By how much?  200%?, 300%?, 400%?  And do you also send additional racks to Sierra customers?

Are you doing this because you have a time machine regarding difficulty or because you are going to be very late since MPP doesn't ship until 2014?

The % of the MPP is already in the terms.   They are just clarifying that they will provide full boards not just raw chips.  No racks are included for Sierra or Babyjet, neither are additional power supplies. 

A BabyJet consists of 1 mining module.  A Sierra consists of 3 mining modules.  If due to the MPP you receive 400% more hashpower you would receive 4 mining modules per BabyJet order, and 12 mining modules per Sierra order
4200  Bitcoin / Hardware / Re: Butterfly Labs New 600GH "Mining Card" - RED FLAGS?!?! on: October 14, 2013, 05:04:59 AM
Cointerra said on their press release last month that tape out was scheduled for the first week of October, I just want to know if that happened, because that's as late as you would want to be for pre-Xmas shipping.

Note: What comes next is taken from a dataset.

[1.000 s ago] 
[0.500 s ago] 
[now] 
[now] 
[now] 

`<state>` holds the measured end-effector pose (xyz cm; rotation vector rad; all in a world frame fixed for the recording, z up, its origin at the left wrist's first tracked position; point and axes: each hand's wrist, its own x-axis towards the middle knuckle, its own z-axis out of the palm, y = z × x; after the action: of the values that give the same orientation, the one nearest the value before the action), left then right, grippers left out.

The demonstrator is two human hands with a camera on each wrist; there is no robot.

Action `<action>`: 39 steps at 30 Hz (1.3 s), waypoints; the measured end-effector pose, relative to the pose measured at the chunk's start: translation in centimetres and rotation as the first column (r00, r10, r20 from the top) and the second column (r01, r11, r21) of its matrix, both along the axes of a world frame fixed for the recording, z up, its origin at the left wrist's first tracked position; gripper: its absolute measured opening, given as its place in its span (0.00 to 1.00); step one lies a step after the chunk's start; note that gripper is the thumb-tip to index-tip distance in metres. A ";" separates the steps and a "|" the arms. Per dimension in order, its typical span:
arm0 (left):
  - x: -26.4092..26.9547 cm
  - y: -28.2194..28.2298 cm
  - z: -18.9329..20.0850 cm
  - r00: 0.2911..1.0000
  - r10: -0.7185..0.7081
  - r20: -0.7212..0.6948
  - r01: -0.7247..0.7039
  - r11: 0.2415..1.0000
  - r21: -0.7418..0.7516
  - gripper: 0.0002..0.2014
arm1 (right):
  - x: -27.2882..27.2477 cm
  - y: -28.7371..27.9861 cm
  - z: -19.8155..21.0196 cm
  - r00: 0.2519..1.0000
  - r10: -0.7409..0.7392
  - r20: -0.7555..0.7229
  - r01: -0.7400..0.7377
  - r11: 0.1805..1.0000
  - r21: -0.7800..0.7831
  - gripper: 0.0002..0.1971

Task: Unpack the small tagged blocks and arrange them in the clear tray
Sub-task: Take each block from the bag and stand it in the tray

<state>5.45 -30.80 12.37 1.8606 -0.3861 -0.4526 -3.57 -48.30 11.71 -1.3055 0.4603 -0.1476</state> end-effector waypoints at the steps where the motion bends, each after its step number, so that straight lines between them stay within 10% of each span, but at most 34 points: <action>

First week came and went and there was not a peep from Cointerra.  Generally the three largest milestones in an ASIC products are
1) devices shipping
2) chips have arrived
3) tapeout complete

while Cointerra has never come out and said "we haven't completed out tapeout" they have simply said nothing.  Given the huge significance of a completed tapeout (which also signifies NRE costs are complete AND the company has paid for the first batch of wafers) it would be "strange" for a company to complete that milestone and remain silent.
While I'm not disagreeing with anything you've said and would expect some mention of taping out, if memory serves, KNC taped out and didn't say anything until weeks(?) later after many requests for that information from the forums.  So unless I'm mistaken, there is a precedent of a manufacturer taping out and not making it public knowledge right away.

Well it has been a week later and multiple people have asked both on the forum and indicated they sent emails with absolute silence coming back from the company.